Directions for this task:
Could you set down exactly the lines in the records below between the line holding "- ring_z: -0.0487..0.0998" and the line holding "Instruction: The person", inclusive?

Material provided:
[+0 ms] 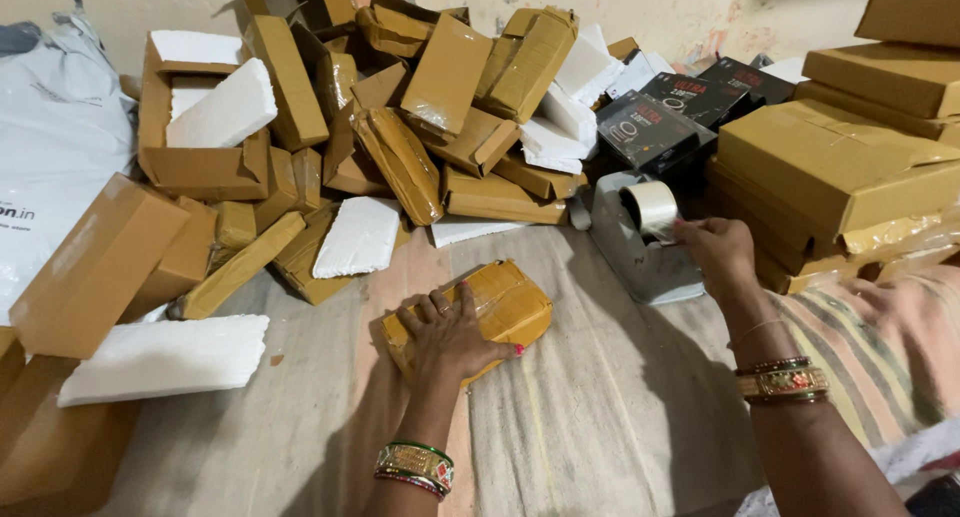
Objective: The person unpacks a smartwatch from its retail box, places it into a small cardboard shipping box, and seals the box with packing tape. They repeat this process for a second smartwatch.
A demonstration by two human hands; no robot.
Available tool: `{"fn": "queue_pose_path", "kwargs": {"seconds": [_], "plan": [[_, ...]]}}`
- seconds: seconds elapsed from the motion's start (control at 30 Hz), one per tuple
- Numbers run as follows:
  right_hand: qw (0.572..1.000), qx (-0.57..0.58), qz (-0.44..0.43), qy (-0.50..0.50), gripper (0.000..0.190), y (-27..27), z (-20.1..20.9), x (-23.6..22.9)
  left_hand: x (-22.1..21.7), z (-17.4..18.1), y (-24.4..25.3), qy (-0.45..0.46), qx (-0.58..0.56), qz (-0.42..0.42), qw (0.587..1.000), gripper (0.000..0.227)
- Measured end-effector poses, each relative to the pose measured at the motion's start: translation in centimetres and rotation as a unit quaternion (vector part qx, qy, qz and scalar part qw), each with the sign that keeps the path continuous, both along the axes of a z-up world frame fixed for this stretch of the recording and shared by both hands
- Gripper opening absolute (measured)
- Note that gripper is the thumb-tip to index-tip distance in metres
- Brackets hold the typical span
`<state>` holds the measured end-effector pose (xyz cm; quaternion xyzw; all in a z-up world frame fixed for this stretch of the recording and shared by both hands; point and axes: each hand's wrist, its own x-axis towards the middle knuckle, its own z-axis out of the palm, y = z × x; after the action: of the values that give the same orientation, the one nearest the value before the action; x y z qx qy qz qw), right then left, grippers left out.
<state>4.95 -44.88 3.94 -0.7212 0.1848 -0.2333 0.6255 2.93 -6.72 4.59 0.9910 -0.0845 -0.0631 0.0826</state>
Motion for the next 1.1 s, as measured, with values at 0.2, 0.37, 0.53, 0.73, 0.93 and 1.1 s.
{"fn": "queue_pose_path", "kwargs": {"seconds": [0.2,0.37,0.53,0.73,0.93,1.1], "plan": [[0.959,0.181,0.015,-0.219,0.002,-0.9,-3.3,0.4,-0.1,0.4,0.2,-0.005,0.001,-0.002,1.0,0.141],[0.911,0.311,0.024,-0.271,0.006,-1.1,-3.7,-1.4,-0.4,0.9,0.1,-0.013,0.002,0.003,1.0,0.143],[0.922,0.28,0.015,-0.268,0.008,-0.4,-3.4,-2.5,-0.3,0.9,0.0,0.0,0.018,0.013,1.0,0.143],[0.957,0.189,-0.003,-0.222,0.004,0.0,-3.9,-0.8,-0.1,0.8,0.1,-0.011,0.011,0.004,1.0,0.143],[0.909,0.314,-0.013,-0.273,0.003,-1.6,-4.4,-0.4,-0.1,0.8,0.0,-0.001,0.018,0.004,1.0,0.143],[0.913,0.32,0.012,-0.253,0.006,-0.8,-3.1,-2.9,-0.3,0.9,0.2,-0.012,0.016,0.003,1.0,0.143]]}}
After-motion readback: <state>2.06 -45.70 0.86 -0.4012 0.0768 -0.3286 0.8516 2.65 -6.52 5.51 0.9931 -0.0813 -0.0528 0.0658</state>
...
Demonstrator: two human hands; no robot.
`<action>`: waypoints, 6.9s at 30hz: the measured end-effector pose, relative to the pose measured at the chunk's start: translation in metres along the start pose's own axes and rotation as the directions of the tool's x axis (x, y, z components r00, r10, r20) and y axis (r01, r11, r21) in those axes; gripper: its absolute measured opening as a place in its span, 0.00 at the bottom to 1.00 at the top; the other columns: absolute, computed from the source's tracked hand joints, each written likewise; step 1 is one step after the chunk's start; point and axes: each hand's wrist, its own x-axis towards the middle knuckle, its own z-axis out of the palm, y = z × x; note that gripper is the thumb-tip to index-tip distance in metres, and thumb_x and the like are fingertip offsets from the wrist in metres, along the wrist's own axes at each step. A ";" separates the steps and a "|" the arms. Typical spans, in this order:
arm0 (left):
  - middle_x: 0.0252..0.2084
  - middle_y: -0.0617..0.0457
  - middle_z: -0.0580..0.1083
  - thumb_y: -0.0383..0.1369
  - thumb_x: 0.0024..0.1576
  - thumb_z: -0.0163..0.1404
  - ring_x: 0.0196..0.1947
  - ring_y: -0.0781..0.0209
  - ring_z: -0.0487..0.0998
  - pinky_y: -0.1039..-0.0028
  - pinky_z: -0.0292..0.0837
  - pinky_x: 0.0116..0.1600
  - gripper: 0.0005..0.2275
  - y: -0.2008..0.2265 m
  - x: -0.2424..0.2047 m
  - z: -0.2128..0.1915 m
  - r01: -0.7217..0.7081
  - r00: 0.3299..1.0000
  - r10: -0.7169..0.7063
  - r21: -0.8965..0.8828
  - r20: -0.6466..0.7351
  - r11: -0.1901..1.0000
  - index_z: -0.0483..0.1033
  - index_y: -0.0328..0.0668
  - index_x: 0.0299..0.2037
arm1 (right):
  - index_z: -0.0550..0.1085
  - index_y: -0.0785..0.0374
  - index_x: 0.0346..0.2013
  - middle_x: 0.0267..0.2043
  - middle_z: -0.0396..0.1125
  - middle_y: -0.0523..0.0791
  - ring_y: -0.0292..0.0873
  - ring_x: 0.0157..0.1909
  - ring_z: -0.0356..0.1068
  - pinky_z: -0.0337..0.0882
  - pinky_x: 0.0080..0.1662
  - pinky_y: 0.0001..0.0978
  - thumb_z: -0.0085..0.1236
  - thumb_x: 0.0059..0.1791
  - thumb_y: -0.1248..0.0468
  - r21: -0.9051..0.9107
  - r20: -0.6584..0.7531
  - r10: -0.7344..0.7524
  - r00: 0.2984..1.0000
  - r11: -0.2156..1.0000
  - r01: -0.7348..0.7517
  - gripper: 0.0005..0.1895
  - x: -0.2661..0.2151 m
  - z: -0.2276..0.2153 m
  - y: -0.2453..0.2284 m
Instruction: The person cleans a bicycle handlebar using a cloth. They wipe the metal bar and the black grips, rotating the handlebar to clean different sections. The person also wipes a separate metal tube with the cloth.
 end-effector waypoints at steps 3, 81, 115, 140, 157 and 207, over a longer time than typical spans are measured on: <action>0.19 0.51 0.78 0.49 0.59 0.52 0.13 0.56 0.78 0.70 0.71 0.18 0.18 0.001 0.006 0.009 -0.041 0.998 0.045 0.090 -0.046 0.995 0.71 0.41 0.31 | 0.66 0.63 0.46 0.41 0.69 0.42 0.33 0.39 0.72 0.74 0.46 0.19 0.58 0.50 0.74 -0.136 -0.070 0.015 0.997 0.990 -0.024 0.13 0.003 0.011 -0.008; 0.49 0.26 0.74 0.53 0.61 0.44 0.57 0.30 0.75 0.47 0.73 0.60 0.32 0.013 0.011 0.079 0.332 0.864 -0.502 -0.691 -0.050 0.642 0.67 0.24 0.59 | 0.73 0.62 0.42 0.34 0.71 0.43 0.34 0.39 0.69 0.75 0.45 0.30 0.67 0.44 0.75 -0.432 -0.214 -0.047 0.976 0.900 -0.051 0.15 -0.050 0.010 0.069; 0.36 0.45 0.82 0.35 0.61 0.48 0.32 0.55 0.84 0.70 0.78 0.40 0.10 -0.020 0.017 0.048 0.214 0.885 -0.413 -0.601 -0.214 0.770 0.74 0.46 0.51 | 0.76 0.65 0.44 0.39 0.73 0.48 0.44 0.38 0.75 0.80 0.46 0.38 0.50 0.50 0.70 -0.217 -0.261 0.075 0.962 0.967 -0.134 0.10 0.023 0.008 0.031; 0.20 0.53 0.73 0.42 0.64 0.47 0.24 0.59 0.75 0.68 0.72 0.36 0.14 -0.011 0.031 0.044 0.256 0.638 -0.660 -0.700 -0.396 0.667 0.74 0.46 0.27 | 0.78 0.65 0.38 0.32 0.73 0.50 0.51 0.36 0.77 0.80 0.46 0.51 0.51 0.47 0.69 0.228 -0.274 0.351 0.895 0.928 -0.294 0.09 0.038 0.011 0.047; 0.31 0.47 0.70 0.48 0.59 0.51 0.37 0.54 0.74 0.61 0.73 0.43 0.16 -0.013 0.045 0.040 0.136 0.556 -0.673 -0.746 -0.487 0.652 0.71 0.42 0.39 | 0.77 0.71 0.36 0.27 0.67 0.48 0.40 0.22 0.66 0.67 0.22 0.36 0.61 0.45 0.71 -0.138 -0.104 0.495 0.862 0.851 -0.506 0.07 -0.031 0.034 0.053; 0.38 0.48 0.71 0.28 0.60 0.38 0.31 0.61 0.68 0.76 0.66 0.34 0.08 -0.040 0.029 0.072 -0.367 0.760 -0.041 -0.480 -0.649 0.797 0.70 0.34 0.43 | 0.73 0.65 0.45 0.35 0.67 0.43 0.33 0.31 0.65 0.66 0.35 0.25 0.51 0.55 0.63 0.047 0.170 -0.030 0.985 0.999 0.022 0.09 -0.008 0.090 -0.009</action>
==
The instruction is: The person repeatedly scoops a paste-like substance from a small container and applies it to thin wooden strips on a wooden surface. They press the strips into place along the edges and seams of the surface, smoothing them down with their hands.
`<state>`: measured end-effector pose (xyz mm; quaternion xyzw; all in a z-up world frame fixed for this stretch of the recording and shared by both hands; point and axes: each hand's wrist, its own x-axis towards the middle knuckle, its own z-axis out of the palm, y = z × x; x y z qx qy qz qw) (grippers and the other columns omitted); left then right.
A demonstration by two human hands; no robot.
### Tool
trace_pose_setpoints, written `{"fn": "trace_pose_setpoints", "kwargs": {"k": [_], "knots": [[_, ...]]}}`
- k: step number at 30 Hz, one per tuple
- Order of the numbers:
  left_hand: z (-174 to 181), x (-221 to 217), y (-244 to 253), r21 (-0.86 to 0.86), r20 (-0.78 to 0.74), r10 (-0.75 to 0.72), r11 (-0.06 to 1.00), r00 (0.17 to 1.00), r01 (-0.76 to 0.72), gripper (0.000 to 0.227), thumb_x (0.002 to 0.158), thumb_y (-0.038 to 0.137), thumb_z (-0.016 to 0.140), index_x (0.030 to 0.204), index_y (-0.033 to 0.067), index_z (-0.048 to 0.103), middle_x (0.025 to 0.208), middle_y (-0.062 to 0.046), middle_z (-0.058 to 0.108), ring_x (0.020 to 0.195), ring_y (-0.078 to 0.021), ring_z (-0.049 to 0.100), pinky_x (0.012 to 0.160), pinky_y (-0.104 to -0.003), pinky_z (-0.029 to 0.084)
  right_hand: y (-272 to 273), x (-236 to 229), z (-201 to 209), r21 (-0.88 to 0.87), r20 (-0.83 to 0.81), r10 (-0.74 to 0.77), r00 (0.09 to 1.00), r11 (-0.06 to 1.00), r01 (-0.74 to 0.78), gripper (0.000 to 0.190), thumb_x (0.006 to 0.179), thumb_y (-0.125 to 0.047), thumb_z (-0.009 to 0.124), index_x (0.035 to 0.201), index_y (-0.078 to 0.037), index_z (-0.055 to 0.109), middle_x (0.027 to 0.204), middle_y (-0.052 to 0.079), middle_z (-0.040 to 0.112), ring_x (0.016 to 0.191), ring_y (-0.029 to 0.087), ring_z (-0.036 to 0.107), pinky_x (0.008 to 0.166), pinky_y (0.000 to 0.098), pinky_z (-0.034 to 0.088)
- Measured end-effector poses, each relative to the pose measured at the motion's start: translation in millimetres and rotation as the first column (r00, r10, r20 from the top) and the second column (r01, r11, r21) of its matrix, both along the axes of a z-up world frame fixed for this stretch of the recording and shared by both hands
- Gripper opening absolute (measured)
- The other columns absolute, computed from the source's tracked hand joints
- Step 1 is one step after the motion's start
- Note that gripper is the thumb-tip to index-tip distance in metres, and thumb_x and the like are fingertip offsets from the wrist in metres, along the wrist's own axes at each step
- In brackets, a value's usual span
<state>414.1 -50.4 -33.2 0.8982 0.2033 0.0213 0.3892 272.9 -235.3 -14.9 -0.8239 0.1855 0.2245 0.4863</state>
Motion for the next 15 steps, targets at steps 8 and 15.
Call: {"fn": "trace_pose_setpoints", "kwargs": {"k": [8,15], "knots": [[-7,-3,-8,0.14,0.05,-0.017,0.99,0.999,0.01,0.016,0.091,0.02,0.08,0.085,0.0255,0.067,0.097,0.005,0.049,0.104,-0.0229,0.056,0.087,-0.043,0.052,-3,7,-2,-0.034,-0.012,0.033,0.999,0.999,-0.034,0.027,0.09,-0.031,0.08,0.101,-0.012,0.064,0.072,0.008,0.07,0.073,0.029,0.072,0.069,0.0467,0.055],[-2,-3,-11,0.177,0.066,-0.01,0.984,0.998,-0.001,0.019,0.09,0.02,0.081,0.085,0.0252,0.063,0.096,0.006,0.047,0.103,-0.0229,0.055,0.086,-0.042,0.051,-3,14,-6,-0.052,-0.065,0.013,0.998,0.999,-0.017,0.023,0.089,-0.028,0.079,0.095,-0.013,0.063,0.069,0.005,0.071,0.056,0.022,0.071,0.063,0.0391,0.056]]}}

Exercise answer:
  - ring_z: -0.0487..0.0998
  - pinky_y: -0.1039..-0.0028
  - pinky_z: -0.0292..0.0837
  - pinky_x: 0.0116..0.1600
  - gripper: 0.0005..0.2275
  - y: -0.2008..0.2265 m
  - x: -0.2424..0.2047 m
  - z: -0.2128..0.1915 m
  - r01: -0.7217..0.7081
  - r00: 0.3299..1.0000
  - r10: -0.7169..0.7063
  - r21: -0.8965..0.8828
  - r20: -0.6466..0.7351
  - r11: -0.1901..1.0000
  - index_z: -0.0483..0.1033
  - index_y: -0.0328..0.0668
  - index_x: 0.0299..0.2037
arm1 (right):
  - index_z: -0.0550..0.1085
  - index_y: -0.0785..0.0374
  - index_x: 0.0346..0.2013
  - middle_x: 0.0267..0.2043
  - middle_z: -0.0396..0.1125
  - middle_y: -0.0523..0.0791
  - ring_y: -0.0292..0.0873
  - ring_x: 0.0157..0.1909
  - ring_z: -0.0356..0.1068
  - pinky_z: -0.0337..0.0882
  - pinky_x: 0.0080..0.1662
  - pinky_y: 0.0001..0.0978
  - thumb_z: -0.0085..0.1236
  - thumb_x: 0.0059..0.1791
  - thumb_y: -0.1248..0.0468
  - r21: -0.9051..0.9107
  - r20: -0.6584..0.7531
  - r10: -0.7344..0.7524
  - r00: 0.2984..1.0000
  - r11: -0.2156..1.0000
  - r01: -0.7348..0.7517
  - gripper: 0.0005..0.1895
  - x: -0.2661..0.2151 m
  - z: -0.2276..0.2153 m
  - y: -0.2453..0.2284 m
Instruction: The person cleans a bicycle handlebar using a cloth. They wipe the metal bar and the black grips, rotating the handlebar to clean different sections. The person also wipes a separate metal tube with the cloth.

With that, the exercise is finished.